# Tool Vest by Vest-Tech



## HARRY304E

Easy Al said:


> Has anyone used one of these vest and what do you think???
> 
> 
> 
> 
> i like the ideal behind them but are they worth the money???
> thanks for your time :thumbsup:


It all depends on what you like .

I would not buy the Orange one it just don't look good.


----------



## Chris1971

Easy Al said:


> Has anyone used one of these vest and what do you think???
> 
> 
> 
> 
> i like the ideal behind them but are they worth the money???
> thanks for your time :thumbsup:



Pink might be your color.:laughing:


----------



## jza

You'll get made fun of all day long with that thing.


----------



## HackWork

HARRY304E said:


> It all depends on what you like .
> 
> I would not buy the Orange one it just don't look good.


Looks?? :laughing:

You do realize that some jobs require high visibility colors, right? This product isn't really aimed at service calls at old ladies houses.


----------



## Jlarson

I'd never wear the black one, heavy black material in the summer = hot. And with the international orange one, it looks like the life vests the cost guard or corps of engineers guys wear :laughing:


----------



## pjg

I had one, I didn't like anything about it. I ended up purchasing a vest fron Occidental Leather. I really like the OL one.


----------



## HackWork

pjg said:


> I had one, I didn't like anything about it. I ended up purchasing a vest fron Occidental Leather. I really like the OL one.


Link!111


----------



## rexowner

I was looking at a vest, but decided against it after talking to someone
who had one, who said it was hot. I ended up getting an Occidental 2500:










http://www.bestbelt.com/product/belt-free/2500_beltless.html#
(They also have "real" vests, but I liked this better)

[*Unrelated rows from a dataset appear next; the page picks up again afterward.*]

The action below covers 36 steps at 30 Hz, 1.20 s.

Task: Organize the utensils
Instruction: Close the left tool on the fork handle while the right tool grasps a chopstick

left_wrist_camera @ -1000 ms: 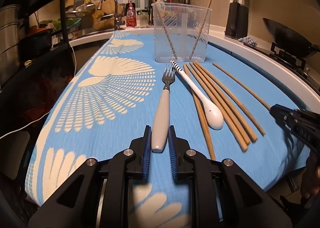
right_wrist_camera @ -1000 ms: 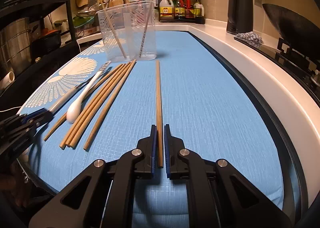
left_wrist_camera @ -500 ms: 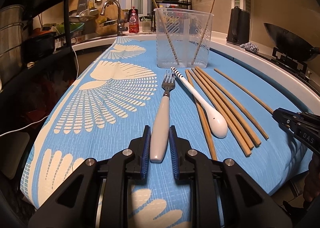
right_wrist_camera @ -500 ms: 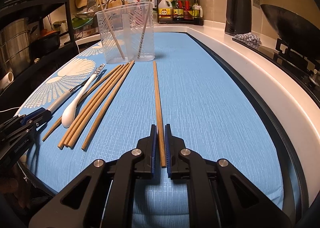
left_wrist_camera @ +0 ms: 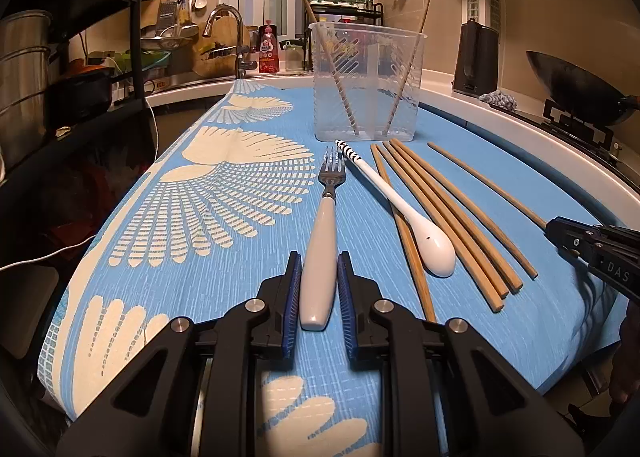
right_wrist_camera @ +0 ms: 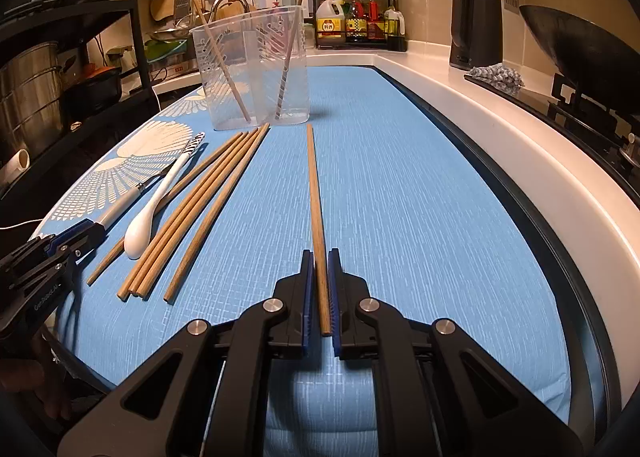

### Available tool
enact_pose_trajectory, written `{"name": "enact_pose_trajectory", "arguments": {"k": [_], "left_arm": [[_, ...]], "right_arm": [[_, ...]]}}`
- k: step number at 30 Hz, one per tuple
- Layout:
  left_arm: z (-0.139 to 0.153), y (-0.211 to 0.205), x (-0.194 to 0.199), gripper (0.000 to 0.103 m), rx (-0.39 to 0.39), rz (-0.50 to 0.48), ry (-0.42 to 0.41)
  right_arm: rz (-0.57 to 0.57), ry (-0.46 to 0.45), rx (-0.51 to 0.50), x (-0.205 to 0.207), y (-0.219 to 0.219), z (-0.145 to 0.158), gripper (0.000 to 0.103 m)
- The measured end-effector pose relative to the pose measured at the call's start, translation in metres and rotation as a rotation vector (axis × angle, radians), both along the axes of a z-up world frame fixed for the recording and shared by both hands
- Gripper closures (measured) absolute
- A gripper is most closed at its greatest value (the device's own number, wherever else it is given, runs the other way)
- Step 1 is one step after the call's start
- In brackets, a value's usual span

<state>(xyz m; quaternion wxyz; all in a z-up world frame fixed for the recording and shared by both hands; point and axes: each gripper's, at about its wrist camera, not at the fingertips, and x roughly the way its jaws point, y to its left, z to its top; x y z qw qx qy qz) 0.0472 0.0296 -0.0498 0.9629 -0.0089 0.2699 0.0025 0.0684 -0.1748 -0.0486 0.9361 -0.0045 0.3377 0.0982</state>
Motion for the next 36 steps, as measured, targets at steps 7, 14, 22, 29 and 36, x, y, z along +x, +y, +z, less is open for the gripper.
{"name": "enact_pose_trajectory", "arguments": {"k": [7, 14, 22, 29, 36], "left_arm": [[0.0004, -0.0016, 0.0002, 0.084, 0.004, 0.002, 0.001], [0.0003, -0.0016, 0.0003, 0.084, 0.002, 0.001, 0.001], [-0.0006, -0.0054, -0.0013, 0.084, 0.011, -0.004, -0.007], [0.0002, -0.0059, -0.0014, 0.084, 0.015, -0.005, -0.009], [0.0019, -0.0039, -0.0005, 0.085, 0.010, -0.010, 0.000]], "right_arm": [[0.000, -0.005, -0.012, 0.0002, 0.0008, 0.0005, 0.095], [0.000, -0.005, -0.013, 0.0001, 0.0005, 0.0004, 0.095], [0.002, -0.037, -0.036, -0.0010, 0.0022, -0.0011, 0.095], [0.012, -0.062, -0.050, -0.0041, 0.0034, -0.0024, 0.096], [0.022, -0.034, -0.039, -0.0024, 0.0036, 0.0014, 0.097]]}}
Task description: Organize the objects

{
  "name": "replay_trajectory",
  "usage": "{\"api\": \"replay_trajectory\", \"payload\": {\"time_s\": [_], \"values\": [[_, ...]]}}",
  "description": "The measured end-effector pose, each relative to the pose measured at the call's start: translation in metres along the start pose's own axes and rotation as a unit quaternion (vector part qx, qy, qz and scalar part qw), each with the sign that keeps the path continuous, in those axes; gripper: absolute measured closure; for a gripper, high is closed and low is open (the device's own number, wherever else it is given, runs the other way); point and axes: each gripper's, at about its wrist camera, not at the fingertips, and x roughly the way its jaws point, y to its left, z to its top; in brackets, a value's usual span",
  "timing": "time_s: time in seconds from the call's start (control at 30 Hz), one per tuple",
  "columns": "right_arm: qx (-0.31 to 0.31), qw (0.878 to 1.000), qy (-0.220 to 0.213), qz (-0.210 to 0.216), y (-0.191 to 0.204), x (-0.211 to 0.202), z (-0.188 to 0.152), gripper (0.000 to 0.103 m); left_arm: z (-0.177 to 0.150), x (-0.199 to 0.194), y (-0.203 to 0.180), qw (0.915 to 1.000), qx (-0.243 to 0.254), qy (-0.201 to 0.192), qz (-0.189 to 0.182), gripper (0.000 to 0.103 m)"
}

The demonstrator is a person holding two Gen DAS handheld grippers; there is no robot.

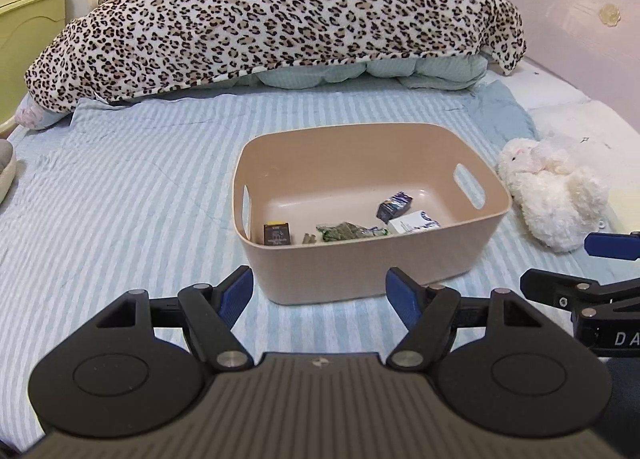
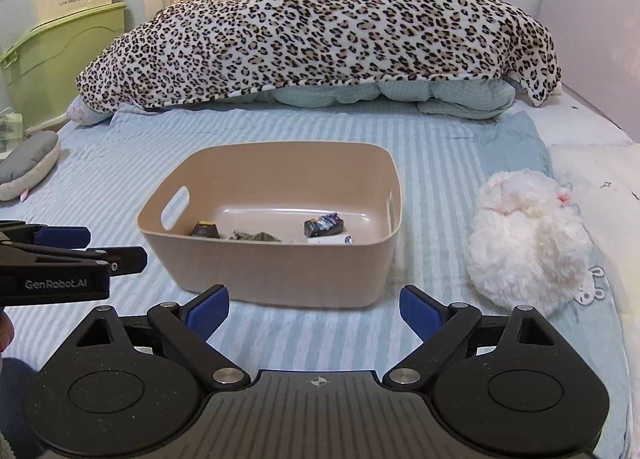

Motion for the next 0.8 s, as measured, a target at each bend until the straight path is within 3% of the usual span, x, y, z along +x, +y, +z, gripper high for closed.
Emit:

because it's kind of like a vest, but is more open than most vests, and 
has not been hot. I generally carry my tools in a Veto, and will choose
whatever I need for the task and carry it around in the 2500. You can add
bags to the "belt" part on either side if you want to carry more tools.
Or, you can put on a drill holster on one of the side belts (Sorry Josue for
you thinking this is a "homeowner" thing - not with you there, buddy)
which is pretty useful IMO.

I have been pretty happy with it. Wasn't cheap, but works for me.


----------



## Easy Al

Haha i work around Airports all over the country so i have to have high visiblity clothing. plus i thought they had some cool features like Integrated Free-floating back support belt, Access hole for safety fall protection harness ring, and Three comfort adjustment points to reduce or increase vest size. i mean dont get me wrong if i can do a little work around grandma's house with just my vest on lets just say i would knock the dust off of it and turn the light on. Haha


----------



## Easy Al

I was looking at a vest, but decided against it after talking to someone
who had one, who said it was hot. I ended up getting an Occidental 2500:









thanks man i will look into them but i need it to be high visibility but i agree they look alot cooler then the vest


----------



## pjg

http://www.bestbelt.com/product/belt-free/2575_ I purchased the lefthanded model. I added two additional small pouches (one each side) and a small drill pouch


----------



## erics37

Tool vests look like a royal pain in the ass.


----------



## Easy Al

yeah that is why i cant make up my mind would it be a pain or the most amazing thing ever that is why i asked if anyone has one to tell me what they think about it. ive read some reviews on it and all they seem to say is that its hot.


----------



## sbrn33

erics37 said:


> Tool vests look like a royal pain in the ass.


Not to mention GAY


----------



## jwjrw

I said it before and I will say it again. The tool vest is gay.....

If you had to work hanging from a harness it may be ok for that but for general 
everyday use I would not be caught dead in one. :laughing:


----------



## Easy Al

yeah i got it you think they look gay. after looking it them a little more i wouldnt want to hang from it i have a better harness then that in the truck i just like the idea behind it


----------



## HARRY304E

HackWork said:


> Looks?? :laughing:
> 
> You do realize that some jobs require high visibility colors, right? This product isn't really aimed at service calls at old ladies houses.


I don't bother with those jobs.

Nothing worse then working for control freeks,

You guys that are being forced to were crap like that should fight back and just say NO!:thumbup:


----------



## Easy Al

HARRY304E said:


> I don't bother with those jobs.
> 
> Nothing worse then working for control freeks,
> 
> You guys that are being forced to were crap like that should fight back and just say NO!:thumbup:


 
i dont mind since im working around planes that are coming and going i want the tower to see me and keep me safe!!! now if i was working in a office building or someones house i would agree but in my line of work i prefer to been seen


----------



## thegoldenboy

Mines hanging up, collecting dust. The blacks not bad in the summer, I wore mine all through July and August of last year, no issues with heat or hydration.


----------